Produce a word-for-word copy of the data below.
□ □ □ □ □ □ □
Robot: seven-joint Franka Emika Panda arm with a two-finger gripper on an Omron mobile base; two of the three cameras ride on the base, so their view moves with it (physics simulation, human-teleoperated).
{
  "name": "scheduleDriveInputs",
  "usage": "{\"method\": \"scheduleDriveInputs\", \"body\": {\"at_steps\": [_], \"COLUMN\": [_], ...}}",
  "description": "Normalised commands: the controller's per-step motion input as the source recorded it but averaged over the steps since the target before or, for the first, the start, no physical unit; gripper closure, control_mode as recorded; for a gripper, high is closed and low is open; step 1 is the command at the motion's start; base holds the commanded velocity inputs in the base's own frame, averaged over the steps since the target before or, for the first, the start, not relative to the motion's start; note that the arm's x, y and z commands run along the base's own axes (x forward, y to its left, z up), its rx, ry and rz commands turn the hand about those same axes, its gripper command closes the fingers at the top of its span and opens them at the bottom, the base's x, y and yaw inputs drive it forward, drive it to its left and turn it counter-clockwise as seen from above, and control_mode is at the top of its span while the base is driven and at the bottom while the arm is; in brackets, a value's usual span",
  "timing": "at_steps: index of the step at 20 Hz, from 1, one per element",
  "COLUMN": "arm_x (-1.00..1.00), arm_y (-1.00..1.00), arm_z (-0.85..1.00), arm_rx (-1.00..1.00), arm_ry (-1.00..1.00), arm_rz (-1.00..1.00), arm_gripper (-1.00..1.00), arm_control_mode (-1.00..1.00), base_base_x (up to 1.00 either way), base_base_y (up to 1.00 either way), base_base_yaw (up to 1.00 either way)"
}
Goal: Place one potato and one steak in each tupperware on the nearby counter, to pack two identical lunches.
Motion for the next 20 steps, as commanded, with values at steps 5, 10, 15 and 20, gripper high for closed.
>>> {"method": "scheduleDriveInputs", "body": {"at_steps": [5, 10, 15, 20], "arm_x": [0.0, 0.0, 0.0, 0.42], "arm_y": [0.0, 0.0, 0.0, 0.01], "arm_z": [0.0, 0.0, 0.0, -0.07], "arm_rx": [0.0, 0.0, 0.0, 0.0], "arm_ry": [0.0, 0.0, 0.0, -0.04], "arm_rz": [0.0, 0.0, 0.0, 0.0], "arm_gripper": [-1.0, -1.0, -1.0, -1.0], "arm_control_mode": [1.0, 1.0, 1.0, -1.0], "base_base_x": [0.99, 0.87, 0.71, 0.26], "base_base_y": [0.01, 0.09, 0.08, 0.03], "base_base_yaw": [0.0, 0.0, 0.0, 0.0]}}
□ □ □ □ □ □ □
- RESPONSE TO THIS EXERCISE
Robot: seven-joint Franka Emika Panda arm with a two-finger gripper on an Omron mobile base; two of the three cameras ride on the base, so their view moves with it (physics simulation, human-teleoperated).
{
  "name": "scheduleDriveInputs",
  "usage": "{\"method\": \"scheduleDriveInputs\", \"body\": {\"at_steps\": [_], \"COLUMN\": [_], ...}}",
  "description": "Normalised commands: the controller's per-step motion input as the source recorded it but averaged over the steps since the target before or, for the first, the start, no physical unit; gripper closure, control_mode as recorded; for a gripper, high is closed and low is open; step 1 is the command at the motion's start; base holds the commanded velocity inputs in the base's own frame, averaged over the steps since the target before or, for the first, the start, not relative to the motion's start; note that the arm's x, y and z commands run along the base's own axes (x forward, y to its left, z up), its rx, ry and rz commands turn the hand about those same axes, its gripper command closes the fingers at the top of its span and opens them at the bottom, the base's x, y and yaw inputs drive it forward, drive it to its left and turn it counter-clockwise as seen from above, and control_mode is at the top of its span while the base is driven and at the bottom while the arm is; in brackets, a value's usual span",
  "timing": "at_steps: index of the step at 20 Hz, from 1, one per element",
  "COLUMN": "arm_x (-1.00..1.00), arm_y (-1.00..1.00), arm_z (-0.85..1.00), arm_rx (-1.00..1.00), arm_ry (-1.00..1.00), arm_rz (-1.00..1.00), arm_gripper (-1.00..1.00), arm_control_mode (-1.00..1.00), base_base_x (up to 1.00 either way), base_base_y (up to 1.00 either way), base_base_yaw (up to 1.00 either way)"
}
Goal: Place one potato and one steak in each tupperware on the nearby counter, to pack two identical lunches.
Motion for the next 20 steps, as commanded, with values at steps 5, 10, 15 and 20, gripper high for closed.
>>> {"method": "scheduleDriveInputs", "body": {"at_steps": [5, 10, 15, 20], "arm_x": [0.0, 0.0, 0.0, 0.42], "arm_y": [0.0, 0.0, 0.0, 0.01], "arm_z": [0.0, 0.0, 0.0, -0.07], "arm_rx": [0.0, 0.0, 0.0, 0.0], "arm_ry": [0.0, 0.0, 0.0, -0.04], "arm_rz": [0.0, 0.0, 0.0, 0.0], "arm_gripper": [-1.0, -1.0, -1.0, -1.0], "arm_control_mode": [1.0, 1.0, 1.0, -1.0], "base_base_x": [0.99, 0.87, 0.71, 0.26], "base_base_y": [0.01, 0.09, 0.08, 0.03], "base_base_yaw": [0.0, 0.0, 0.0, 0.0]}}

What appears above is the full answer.